Der staatliche Fernsehsender TV Tonga ist seit Juli 2000 landesweit auf Sendung. Der Privatsender Oceania Broadcasting Network (OBN) kann ebenfalls landesweit empfangen werden. Es gibt vier Rundfunksender, Radio Tonga ("The call of the Friendly Islands"), Christian Radio, Radio 2000 und, auf den Bereich der Inselgruppe Vava’u beschränkt, Radio Nuku’alofa.

Durch eine im Jahr 2003 erfolgte Verfassungsergänzung wurden der Regierung erweiterte Möglichkeiten zur Kontrolle der Presse gegeben. Diese Regelung ist jedoch durch höchstrichterliche Entscheidung inzwischen wieder aufgehoben werden.

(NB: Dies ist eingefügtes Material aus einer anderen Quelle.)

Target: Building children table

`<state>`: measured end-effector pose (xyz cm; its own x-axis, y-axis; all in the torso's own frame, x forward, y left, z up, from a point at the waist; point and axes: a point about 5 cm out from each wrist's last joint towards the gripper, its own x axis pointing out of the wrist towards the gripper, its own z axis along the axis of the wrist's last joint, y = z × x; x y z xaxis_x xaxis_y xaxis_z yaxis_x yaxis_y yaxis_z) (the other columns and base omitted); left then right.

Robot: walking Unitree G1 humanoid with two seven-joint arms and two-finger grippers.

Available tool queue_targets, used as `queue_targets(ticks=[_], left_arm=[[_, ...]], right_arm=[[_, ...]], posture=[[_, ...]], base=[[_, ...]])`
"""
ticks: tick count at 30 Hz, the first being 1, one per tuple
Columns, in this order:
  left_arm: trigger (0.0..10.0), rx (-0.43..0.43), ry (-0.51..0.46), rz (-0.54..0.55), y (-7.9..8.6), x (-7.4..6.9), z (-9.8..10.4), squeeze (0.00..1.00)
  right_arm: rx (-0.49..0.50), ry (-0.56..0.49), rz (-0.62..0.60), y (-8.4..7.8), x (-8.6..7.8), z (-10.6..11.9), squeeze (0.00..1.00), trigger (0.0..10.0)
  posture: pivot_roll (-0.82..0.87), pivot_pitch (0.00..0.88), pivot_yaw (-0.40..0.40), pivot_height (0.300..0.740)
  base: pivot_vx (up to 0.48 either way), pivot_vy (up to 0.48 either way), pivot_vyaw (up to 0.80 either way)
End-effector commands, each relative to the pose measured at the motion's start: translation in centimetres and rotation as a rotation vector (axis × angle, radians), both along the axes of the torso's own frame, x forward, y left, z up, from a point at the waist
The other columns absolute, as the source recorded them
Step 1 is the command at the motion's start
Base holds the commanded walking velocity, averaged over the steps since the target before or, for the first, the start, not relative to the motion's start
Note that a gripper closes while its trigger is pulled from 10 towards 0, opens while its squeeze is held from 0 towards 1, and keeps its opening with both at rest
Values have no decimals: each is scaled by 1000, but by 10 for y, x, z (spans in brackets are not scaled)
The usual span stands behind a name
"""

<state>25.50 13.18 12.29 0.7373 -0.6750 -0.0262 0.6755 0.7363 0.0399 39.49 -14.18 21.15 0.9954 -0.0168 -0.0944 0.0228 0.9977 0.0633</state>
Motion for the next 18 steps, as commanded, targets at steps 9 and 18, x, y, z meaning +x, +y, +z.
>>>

Gesellschaftliche Verhältnisse

Die gesellschaftlichen Verhältnisse werden immer noch in bedeutendem Maß vom Königshaus und der Adelsklasse geprägt. Die Angehörigen des Adels haben einen gegenüber den übrigen Bürgern privilegierten Status, der nicht zuletzt im Wahlrecht Ausdruck findet. Hinzu kommt, dass die Adeligen einen Großteil des Landes besitzen. Gleichwohl ist es allen Bürgern möglich, im politischen System aufzusteigen und sogar Regierungsposten zu bekleiden. Ihr Einfluss hat sich nach der Wahlreform 2010 erhöht.



Hinweis

Dieser Text stellt eine Basisinformation dar. Er wird regelmäßig aktualisiert. Eine Gewähr für die Richtigkeit und Vollständigkeit der Angaben kann nicht übernommen werden.